+++ Given records +++

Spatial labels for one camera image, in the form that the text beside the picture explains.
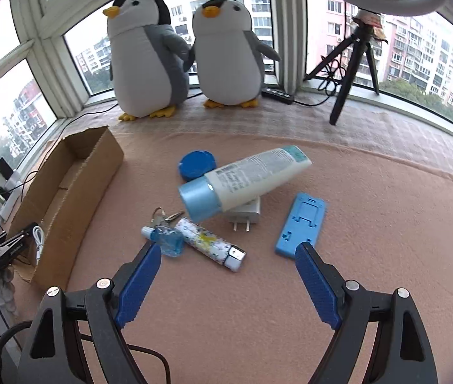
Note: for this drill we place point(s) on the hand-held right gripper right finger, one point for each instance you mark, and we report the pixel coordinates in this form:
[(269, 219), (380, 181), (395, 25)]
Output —
[(316, 284)]

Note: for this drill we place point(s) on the white lotion tube blue cap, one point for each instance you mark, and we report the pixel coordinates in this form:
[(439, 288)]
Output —
[(250, 176)]

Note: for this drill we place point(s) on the blue phone stand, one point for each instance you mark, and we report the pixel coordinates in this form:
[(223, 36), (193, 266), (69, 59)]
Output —
[(302, 224)]

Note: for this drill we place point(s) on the brown cardboard box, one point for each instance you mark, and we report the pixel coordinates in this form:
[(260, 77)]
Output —
[(90, 168)]

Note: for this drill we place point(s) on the black power bank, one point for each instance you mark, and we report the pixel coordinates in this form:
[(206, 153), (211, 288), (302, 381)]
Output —
[(3, 165)]

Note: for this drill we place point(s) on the blue round lid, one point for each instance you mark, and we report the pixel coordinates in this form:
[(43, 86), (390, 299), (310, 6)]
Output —
[(194, 164)]

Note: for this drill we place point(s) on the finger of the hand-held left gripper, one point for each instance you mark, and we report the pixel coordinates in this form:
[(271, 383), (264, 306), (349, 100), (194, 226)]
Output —
[(14, 232), (10, 252)]

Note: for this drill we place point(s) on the small blue liquid bottle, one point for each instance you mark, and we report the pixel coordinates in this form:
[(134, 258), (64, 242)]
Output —
[(170, 242)]

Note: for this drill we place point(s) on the white window frame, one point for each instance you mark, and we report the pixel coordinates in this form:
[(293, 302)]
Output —
[(286, 28)]

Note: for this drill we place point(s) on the large penguin plush toy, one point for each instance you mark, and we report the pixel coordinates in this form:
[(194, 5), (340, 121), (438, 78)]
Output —
[(142, 68)]

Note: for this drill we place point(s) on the metal keys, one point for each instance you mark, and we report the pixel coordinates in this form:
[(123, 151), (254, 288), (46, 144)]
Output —
[(172, 216)]

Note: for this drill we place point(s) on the checked sill cloth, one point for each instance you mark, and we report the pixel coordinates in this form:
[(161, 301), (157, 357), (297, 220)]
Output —
[(370, 136)]

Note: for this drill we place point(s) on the white charger plug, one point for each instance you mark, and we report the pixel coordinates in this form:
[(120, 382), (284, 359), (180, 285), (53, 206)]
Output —
[(246, 214)]

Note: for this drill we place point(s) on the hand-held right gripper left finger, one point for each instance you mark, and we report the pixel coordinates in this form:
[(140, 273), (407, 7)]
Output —
[(138, 284)]

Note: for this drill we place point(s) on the small penguin plush toy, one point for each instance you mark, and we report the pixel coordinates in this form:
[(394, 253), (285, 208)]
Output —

+++

_Work order_: Would you please set down the listing above exactly, minus its images?

_Solved exercise_:
Spatial labels for one camera image, in the form that the text beside the picture explains.
Note: for this drill we place point(s) on the hand-held right gripper right finger, one point for each instance you mark, and we report the pixel coordinates in this form:
[(269, 219), (380, 181), (395, 25)]
Output —
[(316, 284)]

Note: for this drill we place point(s) on the white lotion tube blue cap, one point for each instance you mark, and we report the pixel coordinates in this form:
[(439, 288)]
Output —
[(250, 176)]

Note: for this drill we place point(s) on the blue phone stand, one point for each instance you mark, and we report the pixel coordinates in this form:
[(223, 36), (193, 266), (69, 59)]
Output —
[(302, 224)]

Note: for this drill we place point(s) on the brown cardboard box, one point for each instance you mark, and we report the pixel coordinates in this form:
[(260, 77)]
Output —
[(90, 168)]

Note: for this drill we place point(s) on the black power bank, one point for each instance you mark, and we report the pixel coordinates in this form:
[(206, 153), (211, 288), (302, 381)]
Output —
[(3, 165)]

Note: for this drill we place point(s) on the blue round lid, one point for each instance you mark, and we report the pixel coordinates in this form:
[(43, 86), (390, 299), (310, 6)]
Output —
[(194, 164)]

Note: for this drill we place point(s) on the finger of the hand-held left gripper, one point for each instance you mark, and we report the pixel coordinates in this form:
[(271, 383), (264, 306), (349, 100), (194, 226)]
Output —
[(14, 232), (10, 252)]

Note: for this drill we place point(s) on the small blue liquid bottle, one point for each instance you mark, and we report the pixel coordinates in this form:
[(134, 258), (64, 242)]
Output —
[(170, 242)]

Note: for this drill we place point(s) on the white window frame, one point for each instance you mark, and we report the pixel coordinates in this form:
[(293, 302)]
Output —
[(286, 28)]

Note: for this drill we place point(s) on the large penguin plush toy, one point for each instance you mark, and we report the pixel coordinates in this form:
[(194, 5), (340, 121), (438, 78)]
Output —
[(142, 68)]

Note: for this drill we place point(s) on the metal keys, one point for each instance you mark, and we report the pixel coordinates in this form:
[(123, 151), (254, 288), (46, 144)]
Output —
[(172, 216)]

Note: for this drill we place point(s) on the checked sill cloth, one point for each instance you mark, and we report the pixel coordinates in this form:
[(161, 301), (157, 357), (297, 220)]
Output —
[(370, 136)]

Note: for this drill we place point(s) on the white charger plug, one point for each instance you mark, and we report the pixel coordinates in this form:
[(120, 382), (284, 359), (180, 285), (53, 206)]
Output —
[(246, 214)]

Note: for this drill we place point(s) on the hand-held right gripper left finger, one point for each instance you mark, and we report the pixel coordinates in this form:
[(140, 273), (407, 7)]
Output —
[(138, 284)]

Note: for this drill we place point(s) on the small penguin plush toy, one point for each instance you mark, and we report the pixel coordinates in this form:
[(394, 253), (285, 208)]
Output —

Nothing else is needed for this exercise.